16. **Exigence d'audit biais** : L'employeur doit-il obtenir un audit biais indépendant de l'AEDT avant utilisation et annuellement par la suite ? Identifiez :
- Qui peut mener l'audit (définition de l'auditeur indépendant en vertu de la Local Law 144)
- Ce que l'audit doit calculer : taux de sélection et ratio d'impact pour les catégories de sexe, race/ethnicité ; analyse pour les catégories intersectionnelles
- La « règle des 4/5 » (seuil de 80 %) pour identifier l'impact disparate
17. **Exigences d'affichage et de notice** : Que doit-on afficher sur le site web de l'employeur (résumé de l'audit, date, catégories de scores utilisées) ? Quelle notice doit être fournie aux candidats ou aux employés ?
18. **Limitations du périmètre** : Notez que la Local Law 144 s'applique uniquement aux employeurs ayant des candidats ou des employés travaillant à NYC, qu'elle couvre l'embauche et la promotion (pas la gestion des performances ou le licenciement dans sa forme actuelle), et que les règles d'application de 2023 limitent « assister substantiellement ou remplacer » à des scénarios de dépendance spécifiques.
**D. AI Act de l'UE — Systèmes d'emploi / crédit / santé / répression haut risque**
19. Si le SDA relève des domaines couverts par l'Annexe III de l'AI Act de l'UE (emploi : Annexe III(4), crédit/services essentiels : Annexe III(5), répression : Annexe III(6), santé comme composant de sécurité ou couvert par le MDR : Art. 6(1)), identifiez :
- La catégorie applicable de l'Annexe III
- Si une exception de l'Art. 6(3) est disponible
- La répartition des obligations fournisseur vs. déployeur (pour renvoi croisé avec le fichier 19)
20. **Transparence envers les personnes affectées (Art. 50 + Art. 26(10))** : Pour les SDA haut risque qui prennent des décisions affectant significativement des personnes, les déployeurs doivent notifier ces personnes que le système est utilisé et fournir des informations pertinentes sur la finalité du système, sa logique et les droits disponibles pour contester la décision.

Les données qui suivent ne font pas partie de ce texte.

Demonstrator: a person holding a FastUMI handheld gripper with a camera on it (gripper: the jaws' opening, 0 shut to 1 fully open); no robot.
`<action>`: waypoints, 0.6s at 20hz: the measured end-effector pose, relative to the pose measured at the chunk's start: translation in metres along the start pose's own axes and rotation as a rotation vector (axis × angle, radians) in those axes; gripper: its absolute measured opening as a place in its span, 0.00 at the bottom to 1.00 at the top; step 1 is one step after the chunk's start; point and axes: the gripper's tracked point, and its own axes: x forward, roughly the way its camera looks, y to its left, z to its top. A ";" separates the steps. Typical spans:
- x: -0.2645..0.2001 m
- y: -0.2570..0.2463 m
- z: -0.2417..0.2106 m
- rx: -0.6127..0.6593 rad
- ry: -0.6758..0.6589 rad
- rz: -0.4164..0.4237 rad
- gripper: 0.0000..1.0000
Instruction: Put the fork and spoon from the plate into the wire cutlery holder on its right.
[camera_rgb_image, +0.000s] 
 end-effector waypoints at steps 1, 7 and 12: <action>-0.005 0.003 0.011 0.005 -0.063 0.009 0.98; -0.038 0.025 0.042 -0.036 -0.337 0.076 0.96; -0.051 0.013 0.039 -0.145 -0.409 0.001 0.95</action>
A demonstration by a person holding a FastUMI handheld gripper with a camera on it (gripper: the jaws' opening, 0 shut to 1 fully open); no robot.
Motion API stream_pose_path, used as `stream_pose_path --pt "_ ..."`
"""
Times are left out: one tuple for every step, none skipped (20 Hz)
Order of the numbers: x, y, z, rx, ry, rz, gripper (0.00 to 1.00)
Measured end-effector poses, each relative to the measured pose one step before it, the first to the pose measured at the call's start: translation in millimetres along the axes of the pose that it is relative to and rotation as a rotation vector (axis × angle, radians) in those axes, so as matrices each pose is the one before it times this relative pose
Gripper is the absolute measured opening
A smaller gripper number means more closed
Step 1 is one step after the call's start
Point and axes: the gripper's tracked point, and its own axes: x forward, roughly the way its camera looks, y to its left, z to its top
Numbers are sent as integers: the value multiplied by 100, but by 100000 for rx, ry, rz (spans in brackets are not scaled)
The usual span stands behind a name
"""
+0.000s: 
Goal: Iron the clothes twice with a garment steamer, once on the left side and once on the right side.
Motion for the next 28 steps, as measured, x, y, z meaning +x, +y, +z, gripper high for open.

21. **Évaluation de l'impact sur les droits fondamentaux (Art. 27)** : Si le déployeur est une autorité publique ou déploie dans des domaines à haut risque spécifiques en vertu de l'Art. 27(1), une EIPDF est-elle requise avant le déploiement ?
**E. Colorado Artificial Intelligence Act (SB24-205 — entrée en vigueur le 1er février 2026)**
22. Le SDA se qualifie-t-il comme « Système d'IA haut risque » en vertu du SB24-205 ? Le Colorado définit cela comme un système d'IA qui, lorsqu'il est déployé, prend ou est un facteur substantiel dans des décisions conséquentielles — y compris les décisions relatives à l'éducation, à l'emploi, aux services financiers, aux services gouvernementaux essentiels, à la santé, au logement, à l'assurance et aux services juridiques.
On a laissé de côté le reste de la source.